- What to do -
Copy out all the lines in the records that include the word "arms".

#### Supplied material

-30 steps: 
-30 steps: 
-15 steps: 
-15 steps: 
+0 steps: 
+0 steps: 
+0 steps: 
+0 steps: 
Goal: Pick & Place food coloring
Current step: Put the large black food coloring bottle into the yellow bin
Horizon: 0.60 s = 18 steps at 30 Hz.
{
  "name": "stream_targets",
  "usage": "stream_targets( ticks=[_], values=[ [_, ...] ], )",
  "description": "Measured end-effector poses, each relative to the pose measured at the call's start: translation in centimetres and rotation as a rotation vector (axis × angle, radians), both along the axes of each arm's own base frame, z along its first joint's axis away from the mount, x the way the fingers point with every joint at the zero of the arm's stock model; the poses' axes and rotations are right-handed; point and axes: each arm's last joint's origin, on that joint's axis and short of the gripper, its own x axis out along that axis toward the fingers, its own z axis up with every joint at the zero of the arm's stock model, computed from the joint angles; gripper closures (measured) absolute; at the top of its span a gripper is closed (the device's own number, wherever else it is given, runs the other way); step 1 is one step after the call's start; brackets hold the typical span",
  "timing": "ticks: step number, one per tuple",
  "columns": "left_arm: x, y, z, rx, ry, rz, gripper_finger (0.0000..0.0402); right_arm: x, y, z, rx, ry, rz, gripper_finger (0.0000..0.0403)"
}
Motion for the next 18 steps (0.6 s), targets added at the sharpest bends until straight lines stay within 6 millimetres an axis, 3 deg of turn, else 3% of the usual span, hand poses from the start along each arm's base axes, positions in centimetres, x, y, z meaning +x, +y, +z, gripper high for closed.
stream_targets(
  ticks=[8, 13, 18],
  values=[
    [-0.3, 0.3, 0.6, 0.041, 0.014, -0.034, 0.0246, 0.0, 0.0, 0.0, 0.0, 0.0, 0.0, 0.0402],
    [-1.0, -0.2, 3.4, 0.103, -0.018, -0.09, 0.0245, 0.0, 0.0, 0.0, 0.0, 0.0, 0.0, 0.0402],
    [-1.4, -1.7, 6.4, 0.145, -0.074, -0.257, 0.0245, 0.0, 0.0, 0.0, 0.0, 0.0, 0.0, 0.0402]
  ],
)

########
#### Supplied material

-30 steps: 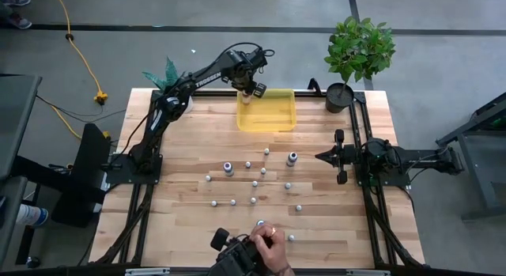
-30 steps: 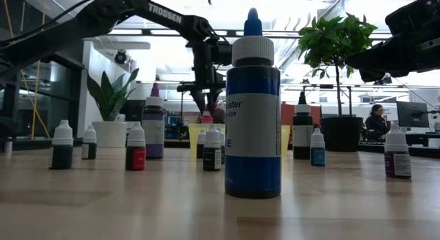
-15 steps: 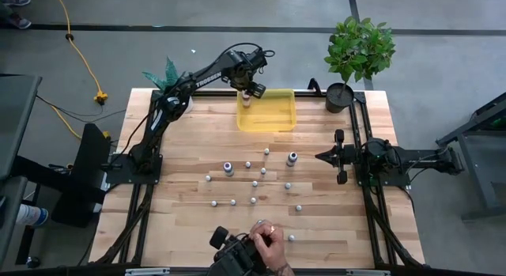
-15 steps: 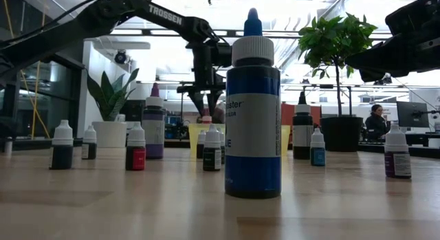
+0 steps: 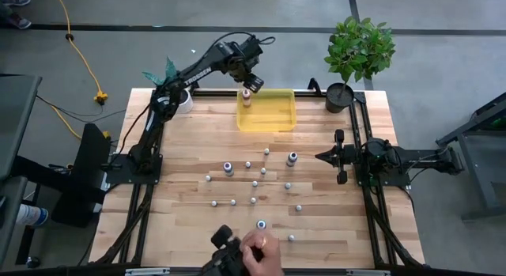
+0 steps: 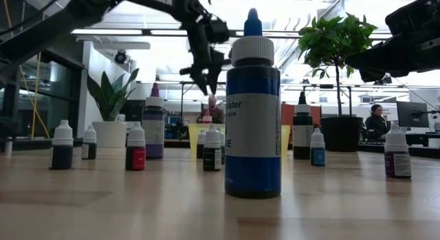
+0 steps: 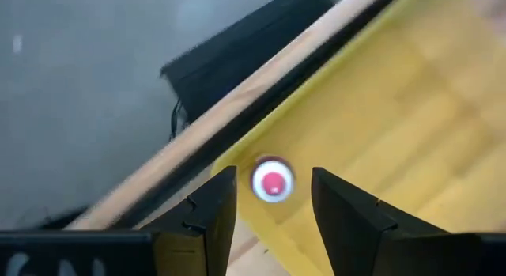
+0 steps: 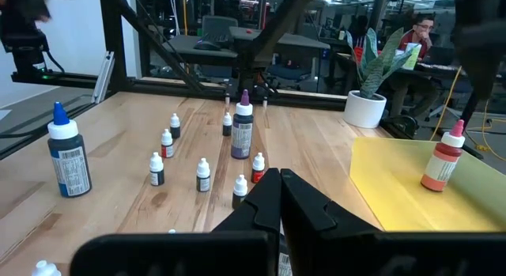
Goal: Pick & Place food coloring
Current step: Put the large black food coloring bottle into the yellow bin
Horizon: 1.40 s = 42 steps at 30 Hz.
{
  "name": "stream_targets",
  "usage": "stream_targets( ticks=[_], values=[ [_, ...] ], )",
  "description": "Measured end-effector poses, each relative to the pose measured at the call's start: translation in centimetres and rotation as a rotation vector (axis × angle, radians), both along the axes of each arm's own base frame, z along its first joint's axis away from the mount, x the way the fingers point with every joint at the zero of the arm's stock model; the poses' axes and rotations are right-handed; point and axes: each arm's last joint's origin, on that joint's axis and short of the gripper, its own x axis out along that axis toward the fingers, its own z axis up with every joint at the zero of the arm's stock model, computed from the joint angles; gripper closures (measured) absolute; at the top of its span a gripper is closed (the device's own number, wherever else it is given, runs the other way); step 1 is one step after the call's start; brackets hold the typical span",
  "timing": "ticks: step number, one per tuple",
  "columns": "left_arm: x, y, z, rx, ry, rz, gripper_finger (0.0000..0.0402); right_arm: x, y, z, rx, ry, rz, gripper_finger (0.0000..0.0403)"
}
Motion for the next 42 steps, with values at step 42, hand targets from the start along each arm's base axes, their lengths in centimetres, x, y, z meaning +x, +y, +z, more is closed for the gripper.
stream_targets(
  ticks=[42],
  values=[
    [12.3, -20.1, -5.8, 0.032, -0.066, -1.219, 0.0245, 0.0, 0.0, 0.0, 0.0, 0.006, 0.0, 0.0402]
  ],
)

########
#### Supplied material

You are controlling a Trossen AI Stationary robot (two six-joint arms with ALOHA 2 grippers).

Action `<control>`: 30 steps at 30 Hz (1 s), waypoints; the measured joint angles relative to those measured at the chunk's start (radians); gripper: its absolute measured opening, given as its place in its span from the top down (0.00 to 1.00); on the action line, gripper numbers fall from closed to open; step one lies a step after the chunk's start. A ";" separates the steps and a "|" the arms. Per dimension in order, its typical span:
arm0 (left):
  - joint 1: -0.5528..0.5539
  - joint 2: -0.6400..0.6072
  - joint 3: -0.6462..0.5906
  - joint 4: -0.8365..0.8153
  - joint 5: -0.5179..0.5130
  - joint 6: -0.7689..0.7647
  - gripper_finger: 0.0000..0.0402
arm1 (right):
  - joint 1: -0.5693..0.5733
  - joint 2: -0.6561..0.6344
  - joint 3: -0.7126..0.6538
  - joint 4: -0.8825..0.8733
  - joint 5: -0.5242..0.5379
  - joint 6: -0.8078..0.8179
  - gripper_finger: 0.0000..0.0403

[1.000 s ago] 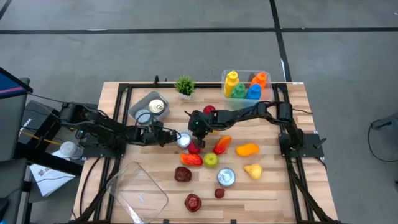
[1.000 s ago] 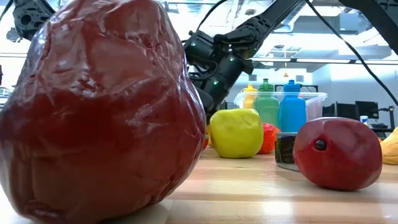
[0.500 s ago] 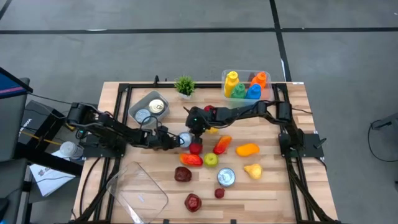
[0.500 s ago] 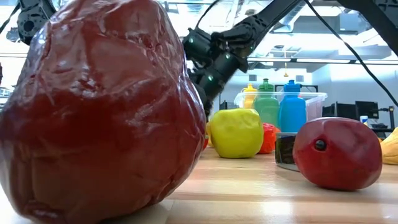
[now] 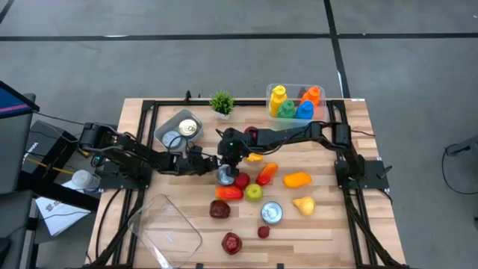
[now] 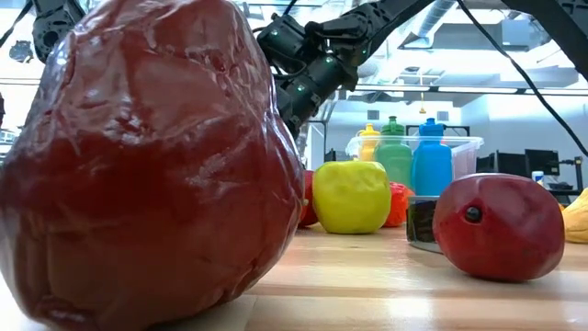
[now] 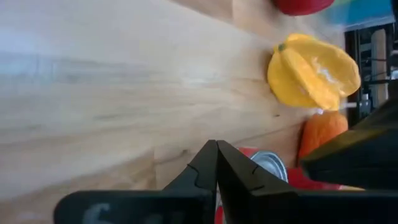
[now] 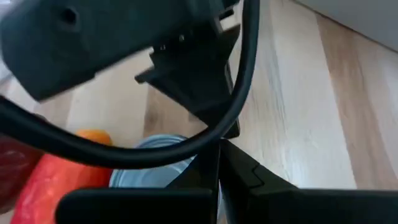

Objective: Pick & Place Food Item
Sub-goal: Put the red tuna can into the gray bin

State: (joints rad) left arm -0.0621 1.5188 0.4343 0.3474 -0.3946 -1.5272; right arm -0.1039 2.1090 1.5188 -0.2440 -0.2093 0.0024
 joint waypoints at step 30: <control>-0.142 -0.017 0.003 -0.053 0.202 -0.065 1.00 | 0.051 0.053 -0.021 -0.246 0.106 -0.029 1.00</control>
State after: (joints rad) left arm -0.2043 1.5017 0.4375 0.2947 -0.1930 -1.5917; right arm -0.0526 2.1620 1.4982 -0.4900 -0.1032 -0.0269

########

- Task solution -
You are controlling a Trossen AI Stationary robot (two six-joint arms with ALOHA 2 grippers).
Action `<control>`: 30 steps at 30 Hz (1 s), waypoints; the measured joint angles relative to those measured at the chunk's start (radians); gripper: its absolute measured opening, given as its place in its span from the top down (0.00 to 1.00); on the action line, gripper numbers fall from closed to open; step one lies a step after the chunk's start. A ";" separates the steps and a "|" the arms. Per dimension in order, its typical span:

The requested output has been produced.